Work task:
Every record, apart from its pictures, should be repeated exactly.

[Stored entries]
------------------------------------------------
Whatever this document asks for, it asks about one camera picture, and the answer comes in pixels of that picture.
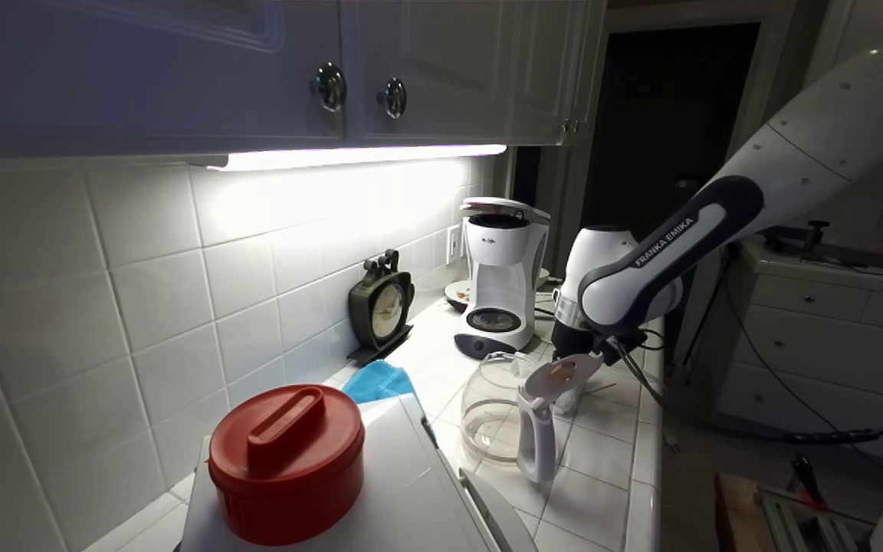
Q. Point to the black kitchen scale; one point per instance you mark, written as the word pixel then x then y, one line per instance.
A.
pixel 378 308

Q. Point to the blue cloth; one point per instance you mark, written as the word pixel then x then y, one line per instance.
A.
pixel 378 381

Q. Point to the white plate with food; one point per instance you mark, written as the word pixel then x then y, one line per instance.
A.
pixel 459 293

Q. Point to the right cabinet knob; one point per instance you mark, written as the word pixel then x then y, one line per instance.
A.
pixel 394 98

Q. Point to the red round lid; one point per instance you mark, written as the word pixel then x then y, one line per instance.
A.
pixel 290 463

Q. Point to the white drawer dresser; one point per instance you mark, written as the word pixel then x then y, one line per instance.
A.
pixel 796 344

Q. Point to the under-cabinet light strip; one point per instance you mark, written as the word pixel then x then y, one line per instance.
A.
pixel 281 161

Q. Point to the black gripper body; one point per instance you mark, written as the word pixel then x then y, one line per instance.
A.
pixel 575 340

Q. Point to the white upper cabinets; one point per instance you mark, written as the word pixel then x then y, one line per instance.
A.
pixel 104 78

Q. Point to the cabinet knob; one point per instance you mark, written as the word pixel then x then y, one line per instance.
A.
pixel 328 87
pixel 394 98

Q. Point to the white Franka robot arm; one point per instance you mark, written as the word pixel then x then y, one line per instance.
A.
pixel 824 139

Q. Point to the white coffee maker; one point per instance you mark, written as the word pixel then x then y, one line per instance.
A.
pixel 504 239

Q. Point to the glass coffee pot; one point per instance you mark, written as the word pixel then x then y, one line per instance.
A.
pixel 506 409

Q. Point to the left cabinet knob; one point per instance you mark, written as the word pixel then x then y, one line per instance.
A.
pixel 328 87

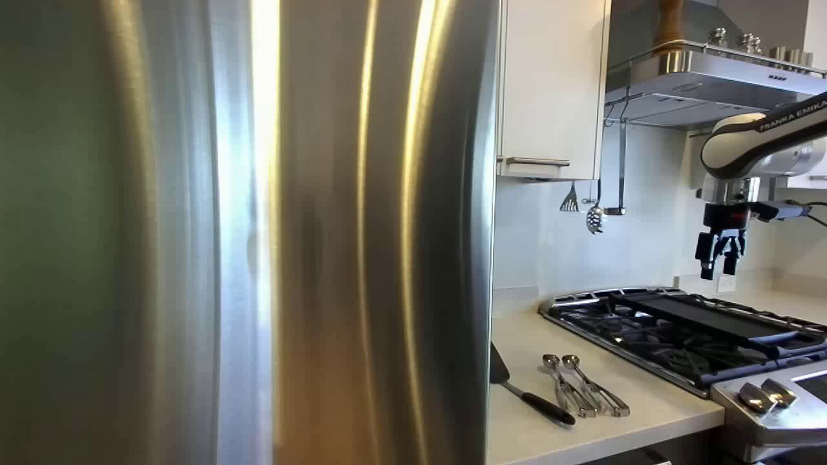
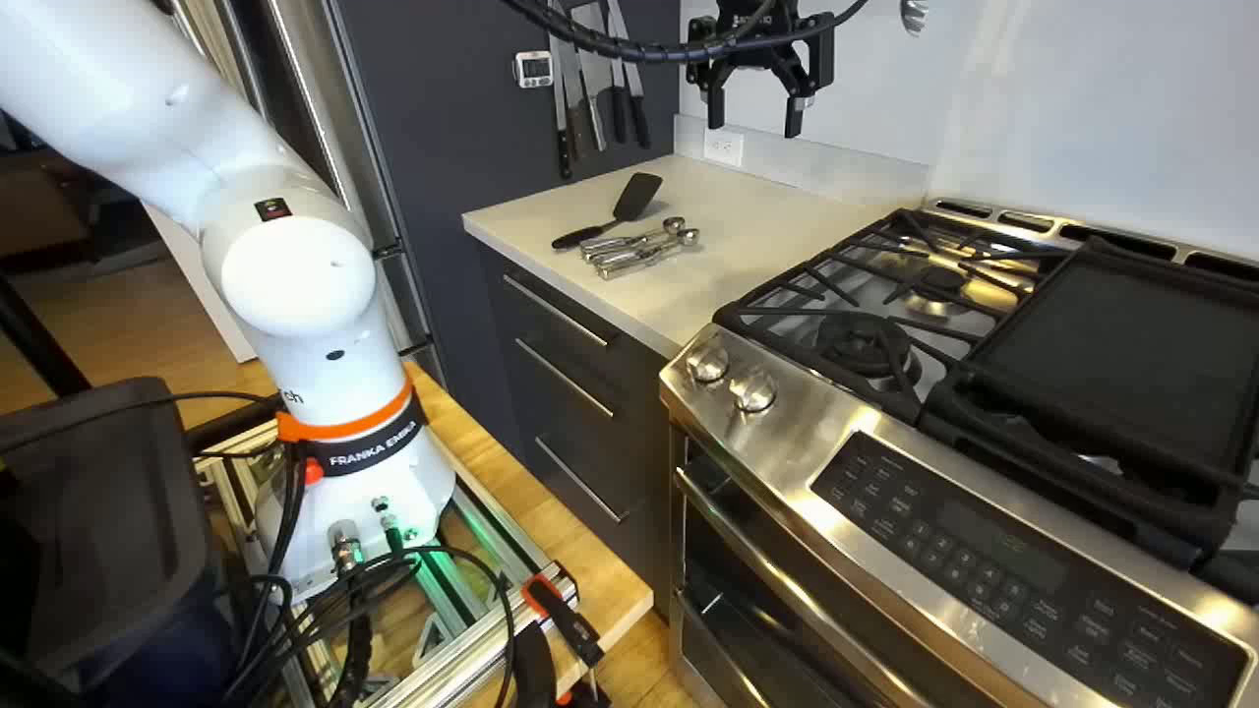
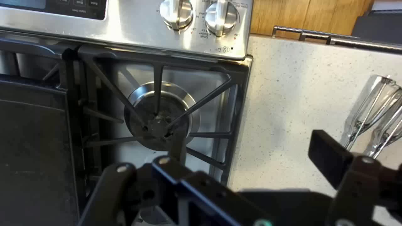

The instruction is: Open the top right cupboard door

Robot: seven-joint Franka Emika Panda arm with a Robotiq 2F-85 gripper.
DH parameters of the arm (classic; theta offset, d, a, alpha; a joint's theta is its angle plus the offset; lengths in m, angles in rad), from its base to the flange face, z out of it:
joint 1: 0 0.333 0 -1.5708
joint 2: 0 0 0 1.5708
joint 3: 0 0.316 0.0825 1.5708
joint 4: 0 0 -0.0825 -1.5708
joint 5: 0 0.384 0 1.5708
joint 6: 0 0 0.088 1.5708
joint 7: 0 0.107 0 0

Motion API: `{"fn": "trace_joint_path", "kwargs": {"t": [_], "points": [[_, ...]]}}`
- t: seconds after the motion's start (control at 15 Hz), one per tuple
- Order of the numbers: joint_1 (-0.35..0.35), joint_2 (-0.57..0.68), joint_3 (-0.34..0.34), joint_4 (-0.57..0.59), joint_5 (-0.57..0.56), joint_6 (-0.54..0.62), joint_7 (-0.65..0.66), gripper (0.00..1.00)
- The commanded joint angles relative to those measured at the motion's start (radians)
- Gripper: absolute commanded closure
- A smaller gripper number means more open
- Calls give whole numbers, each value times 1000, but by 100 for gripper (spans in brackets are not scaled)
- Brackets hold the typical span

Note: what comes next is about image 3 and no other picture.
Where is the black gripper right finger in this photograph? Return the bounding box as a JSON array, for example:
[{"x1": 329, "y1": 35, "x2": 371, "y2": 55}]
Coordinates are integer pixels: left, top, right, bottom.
------------------------------------------------
Response to the exercise:
Whatever this document asks for, it asks about one camera picture, and the answer comes in pixels of that picture.
Q. Point to the black kitchen scale; one point per instance you mark, written as the word pixel then x then y, one line per instance.
A.
pixel 378 308

Q. Point to the blue cloth; one point per instance you mark, written as the word pixel then x then y, one line per instance.
A.
pixel 378 381

Q. Point to the white plate with food; one point per instance you mark, written as the word pixel then x then y, one line per instance.
A.
pixel 459 293

Q. Point to the right cabinet knob; one point per instance you mark, written as the word pixel then x then y, one line per instance.
A.
pixel 394 98

Q. Point to the red round lid; one point per instance you mark, written as the word pixel then x then y, one line per instance.
A.
pixel 290 463

Q. Point to the white drawer dresser; one point per instance you mark, written as the word pixel then x then y, one line per instance.
A.
pixel 796 344

Q. Point to the under-cabinet light strip; one point per instance you mark, written as the word pixel then x then y, one line per instance.
A.
pixel 281 161

Q. Point to the black gripper body; one point per instance you mark, written as the word pixel then x then y, one line per instance.
A.
pixel 575 340

Q. Point to the white upper cabinets; one point per instance you mark, written as the word pixel then x then y, one line per instance.
A.
pixel 104 78

Q. Point to the cabinet knob; one point per instance you mark, written as the word pixel then x then y, one line per instance.
A.
pixel 328 87
pixel 394 98

Q. Point to the white Franka robot arm; one point per instance you mark, written as the word pixel then x then y, one line per instance.
A.
pixel 824 139

Q. Point to the white coffee maker; one point per instance you mark, written as the word pixel then x then y, one line per instance.
A.
pixel 504 239

Q. Point to the glass coffee pot; one point per instance you mark, written as the word pixel then x then y, one line per instance.
A.
pixel 506 409

Q. Point to the left cabinet knob; one point per instance you mark, written as the word pixel then x then y, one line per instance.
A.
pixel 328 87


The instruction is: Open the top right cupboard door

Robot: seven-joint Franka Emika Panda arm with a Robotiq 2F-85 gripper.
DH parameters of the arm (classic; theta offset, d, a, alpha; a joint's theta is its angle plus the offset; lengths in m, angles in rad), from its base to the flange face, z out of it:
joint 1: 0 0.333 0 -1.5708
joint 2: 0 0 0 1.5708
joint 3: 0 0.316 0.0825 1.5708
joint 4: 0 0 -0.0825 -1.5708
joint 5: 0 0.384 0 1.5708
joint 6: 0 0 0.088 1.5708
joint 7: 0 0.107 0 0

Motion API: `{"fn": "trace_joint_path", "kwargs": {"t": [_], "points": [[_, ...]]}}`
- t: seconds after the motion's start (control at 15 Hz), one per tuple
- Order of the numbers: joint_1 (-0.35..0.35), joint_2 (-0.57..0.68), joint_3 (-0.34..0.34), joint_4 (-0.57..0.59), joint_5 (-0.57..0.56), joint_6 (-0.54..0.62), joint_7 (-0.65..0.66), gripper (0.00..1.00)
- The commanded joint angles relative to those measured at the motion's start (radians)
- Gripper: absolute commanded closure
- A smaller gripper number means more open
- Calls give whole numbers, each value times 1000, but by 100 for gripper (spans in brackets are not scaled)
- Brackets hold the typical span

Note: what comes next is about image 3 and no other picture.
Where is the black gripper right finger in this photograph? Return the bounding box as a JSON array, for example:
[{"x1": 329, "y1": 35, "x2": 371, "y2": 55}]
Coordinates are integer pixels: left, top, right, bottom.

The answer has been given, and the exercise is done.